= Provided material =

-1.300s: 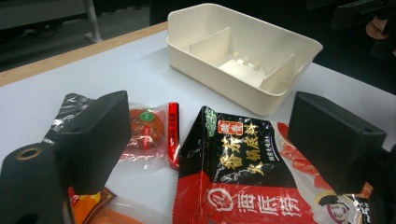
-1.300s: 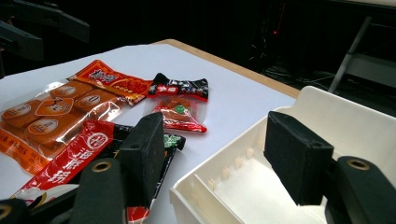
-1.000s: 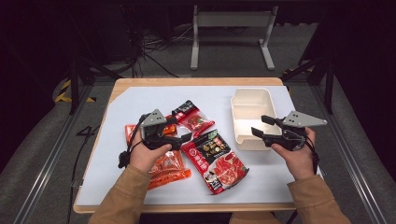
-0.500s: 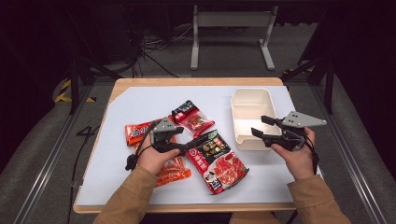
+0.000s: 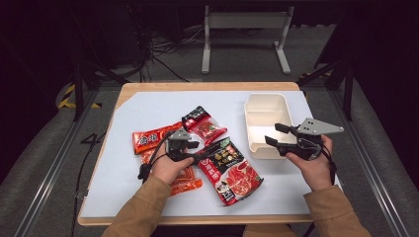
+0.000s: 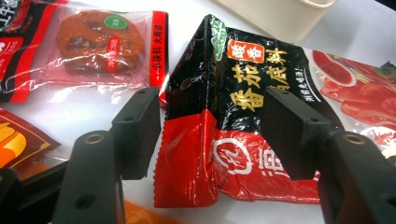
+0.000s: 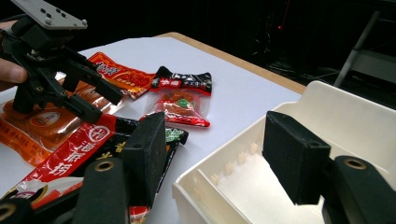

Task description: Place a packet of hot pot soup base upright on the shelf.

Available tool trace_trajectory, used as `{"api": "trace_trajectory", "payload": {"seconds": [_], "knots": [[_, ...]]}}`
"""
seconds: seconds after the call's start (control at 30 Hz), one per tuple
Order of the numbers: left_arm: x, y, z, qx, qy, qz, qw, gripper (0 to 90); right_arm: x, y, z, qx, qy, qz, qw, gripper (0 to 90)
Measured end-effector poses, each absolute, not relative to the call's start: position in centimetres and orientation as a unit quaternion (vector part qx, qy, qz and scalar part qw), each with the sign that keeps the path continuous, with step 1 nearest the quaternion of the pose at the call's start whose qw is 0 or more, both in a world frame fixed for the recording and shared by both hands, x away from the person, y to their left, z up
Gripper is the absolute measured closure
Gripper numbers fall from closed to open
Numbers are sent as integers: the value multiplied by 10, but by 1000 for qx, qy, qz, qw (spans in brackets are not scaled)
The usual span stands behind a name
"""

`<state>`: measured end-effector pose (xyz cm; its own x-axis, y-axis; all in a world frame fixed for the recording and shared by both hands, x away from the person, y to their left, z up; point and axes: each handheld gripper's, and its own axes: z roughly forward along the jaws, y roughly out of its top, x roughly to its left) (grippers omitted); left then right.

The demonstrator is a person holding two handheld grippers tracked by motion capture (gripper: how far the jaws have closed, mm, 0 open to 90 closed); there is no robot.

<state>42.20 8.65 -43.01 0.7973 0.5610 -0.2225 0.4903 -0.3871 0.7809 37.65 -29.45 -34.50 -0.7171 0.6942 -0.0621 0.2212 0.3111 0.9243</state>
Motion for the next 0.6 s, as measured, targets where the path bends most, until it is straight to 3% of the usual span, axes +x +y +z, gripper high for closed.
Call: {"api": "trace_trajectory", "payload": {"seconds": [0.6], "knots": [[427,77,-436,853,336,9,400,539,378,-294,-346,289,783,509,210,474]]}}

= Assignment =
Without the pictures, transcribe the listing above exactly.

= Solution below =
-1.300s: 
-1.300s: 
-1.000s: 
-0.500s: 
+0.000s: 
+0.000s: 
+0.000s: 

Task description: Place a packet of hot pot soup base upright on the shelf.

Available tool trace_trajectory, used as `{"api": "trace_trajectory", "payload": {"seconds": [_], "knots": [[_, ...]]}}`
"""
seconds: seconds after the call's start (control at 30 Hz), one per tuple
Order of the numbers: left_arm: x, y, z, qx, qy, qz, qw, gripper (0 to 90); right_arm: x, y, z, qx, qy, qz, qw, gripper (0 to 90)
Measured end-effector poses, each absolute, not relative to the call's start: position in centimetres and orientation as a unit quaternion (vector part qx, qy, qz and scalar part qw), each with the sign that keeps the path continuous, with step 1 nearest the quaternion of the pose at the call's start whose qw is 0 or more, both in a world frame fixed for the recording and shared by both hands, x away from the person, y to their left, z up
Gripper is the absolute measured closure
Gripper numbers fall from closed to open
Numbers are sent as integers: the value multiplied by 10, but by 1000 for qx, qy, qz, qw (spans in brackets are not scaled)
The usual span stands behind a name
"""

`<state>`: measured end-effector pose (xyz cm; its own x-axis, y-axis; all in a world frame fixed for the recording and shared by both hands, x away from the person, y to their left, z up; point and axes: each handheld gripper's, and its own axes: z roughly forward along the jaws, y roughly out of its top, x roughly to its left) (grippers omitted); left then right.

The demonstrator is a person holding two handheld grippers tracked by motion capture (gripper: how far the jaws have closed, mm, 0 open to 90 closed); there is no robot.

<state>42.20 8.65 -43.01 0.7973 0.5610 -0.2225 0.4903 -0.3871 0.7809 37.65 -29.45 -34.50 -0.7171 0.6942 -0.0621 0.2212 0.3111 0.9243</state>
Motion for the next 0.6 s, as measured, targets where the path bends most, until it is straight to 3% of the usual span, axes +x +y +z, gripper high for closed.
Call: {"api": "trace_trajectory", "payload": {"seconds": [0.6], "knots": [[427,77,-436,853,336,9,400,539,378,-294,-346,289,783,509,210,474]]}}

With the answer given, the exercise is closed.